Collection entries
Segment Open

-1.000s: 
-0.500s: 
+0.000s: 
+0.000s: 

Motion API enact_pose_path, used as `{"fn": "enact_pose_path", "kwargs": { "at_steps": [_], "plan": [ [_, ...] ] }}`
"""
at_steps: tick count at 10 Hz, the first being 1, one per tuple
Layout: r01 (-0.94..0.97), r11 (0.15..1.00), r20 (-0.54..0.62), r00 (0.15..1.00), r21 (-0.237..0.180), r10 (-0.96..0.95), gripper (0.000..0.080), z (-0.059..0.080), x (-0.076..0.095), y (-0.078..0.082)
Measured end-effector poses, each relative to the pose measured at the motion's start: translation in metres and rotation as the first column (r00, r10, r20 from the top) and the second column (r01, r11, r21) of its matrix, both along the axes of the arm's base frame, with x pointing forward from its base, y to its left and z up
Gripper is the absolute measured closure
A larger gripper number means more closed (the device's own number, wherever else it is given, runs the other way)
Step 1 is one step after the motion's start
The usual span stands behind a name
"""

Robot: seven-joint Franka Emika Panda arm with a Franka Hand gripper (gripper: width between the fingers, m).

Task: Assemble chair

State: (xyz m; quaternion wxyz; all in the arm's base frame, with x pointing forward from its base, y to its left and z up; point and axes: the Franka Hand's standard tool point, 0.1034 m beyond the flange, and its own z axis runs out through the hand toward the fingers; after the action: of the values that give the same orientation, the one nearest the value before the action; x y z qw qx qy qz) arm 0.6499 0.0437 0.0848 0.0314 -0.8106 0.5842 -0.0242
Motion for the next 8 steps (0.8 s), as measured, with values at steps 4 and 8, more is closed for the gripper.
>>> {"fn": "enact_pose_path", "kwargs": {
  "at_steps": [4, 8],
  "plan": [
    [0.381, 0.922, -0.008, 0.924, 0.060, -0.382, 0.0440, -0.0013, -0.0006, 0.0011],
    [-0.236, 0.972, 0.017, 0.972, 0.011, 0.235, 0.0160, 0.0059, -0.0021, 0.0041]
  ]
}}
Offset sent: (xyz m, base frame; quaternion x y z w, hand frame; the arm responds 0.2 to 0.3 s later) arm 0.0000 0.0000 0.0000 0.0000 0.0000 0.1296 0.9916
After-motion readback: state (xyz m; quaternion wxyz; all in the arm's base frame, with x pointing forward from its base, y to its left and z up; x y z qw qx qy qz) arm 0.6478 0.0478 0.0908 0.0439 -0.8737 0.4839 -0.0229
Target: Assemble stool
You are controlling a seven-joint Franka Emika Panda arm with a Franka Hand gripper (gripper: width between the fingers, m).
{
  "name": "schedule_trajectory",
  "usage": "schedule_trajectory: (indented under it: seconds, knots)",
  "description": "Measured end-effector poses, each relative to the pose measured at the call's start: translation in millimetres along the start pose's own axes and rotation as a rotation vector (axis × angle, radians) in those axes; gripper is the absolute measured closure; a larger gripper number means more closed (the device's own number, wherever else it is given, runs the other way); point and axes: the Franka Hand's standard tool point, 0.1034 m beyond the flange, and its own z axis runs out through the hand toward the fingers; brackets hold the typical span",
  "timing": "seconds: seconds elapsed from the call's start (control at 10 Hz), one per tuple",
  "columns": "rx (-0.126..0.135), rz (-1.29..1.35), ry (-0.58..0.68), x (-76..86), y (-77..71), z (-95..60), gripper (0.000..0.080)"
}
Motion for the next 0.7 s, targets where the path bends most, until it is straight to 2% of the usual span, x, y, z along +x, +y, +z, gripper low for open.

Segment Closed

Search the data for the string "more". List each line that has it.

> [Completed exercise]:
A larger gripper number means more closed (the device's own number, wherever else it is given, runs the other way)
Motion for the next 8 steps (0.8 s), as measured, with values at steps 4 and 8, more is closed for the gripper.
  "description": "Measured end-effector poses, each relative to the pose measured at the call's start: translation in millimetres along the start pose's own axes and rotation as a rotation vector (axis × angle, radians) in those axes; gripper is the absolute measured closure; a larger gripper number means more closed (the device's own number, wherever else it is given, runs the other way); point and axes: the Franka Hand's standard tool point, 0.1034 m beyond the flange, and its own z axis runs out through the hand toward the fingers; brackets hold the typical span",

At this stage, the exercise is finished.